Ultimately, the internet will become the preferred medium for viewers and advertisers. Nearly a third of teenage respondents to a MindShare online research study said they now watch television on the internet. Their choice of viewing is getting ‘narrower’ too, as websites promoting user-generated content such as MySpace, YouTube and Bebo — become the fastest-growing online brands in Britain. Perhaps it’s no surprise that Al Gore, the man who once claimed to have invented the internet, is now bringing his own user-generated content channel over here through BSkyB, the digital broadcaster and broadband provider.

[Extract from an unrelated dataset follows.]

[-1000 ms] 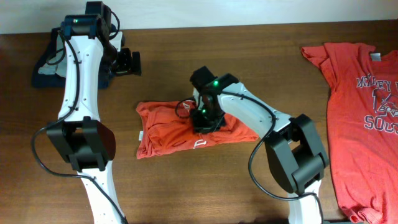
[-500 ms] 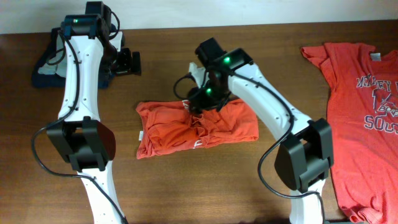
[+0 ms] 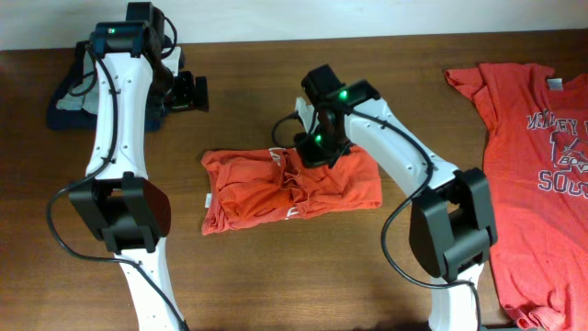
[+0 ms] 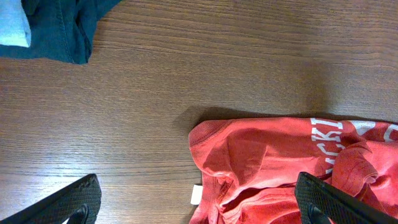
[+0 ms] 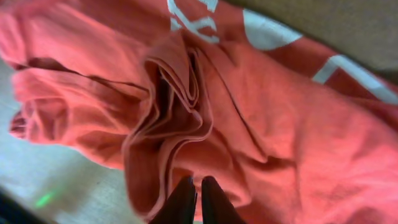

Even some established print media groups are profiting from a migration of advertising to digital channels, and to narrower business-tobusiness (B2B) products. Business and professional publisher Reed Elsevier reported a 15 per cent increase in digital B2B revenues in the first half of this year. DMGT now derives 40 per cent of its total revenues from subscription information products and exhibitions and forecasts high growth in its B2B arm, DMGT Information. And the conferences and events division of Centaur Media, another business publisher, achieved 10 per cent growth last year — and emphasised its new profile by using the Rolling Stones’ tour plane to fly delegates to its events!

To be a successful investor in media, therefore, you no longer have to watch the mass market — or, thankfully, its increasingly tedious television channels. You need to look at the bigger picture — which these days is a lot narrower, and downloadable from a website near you. Current stocks to watch are ITV, BSkyB, Centaur Media and one more business publisher, Wilmington.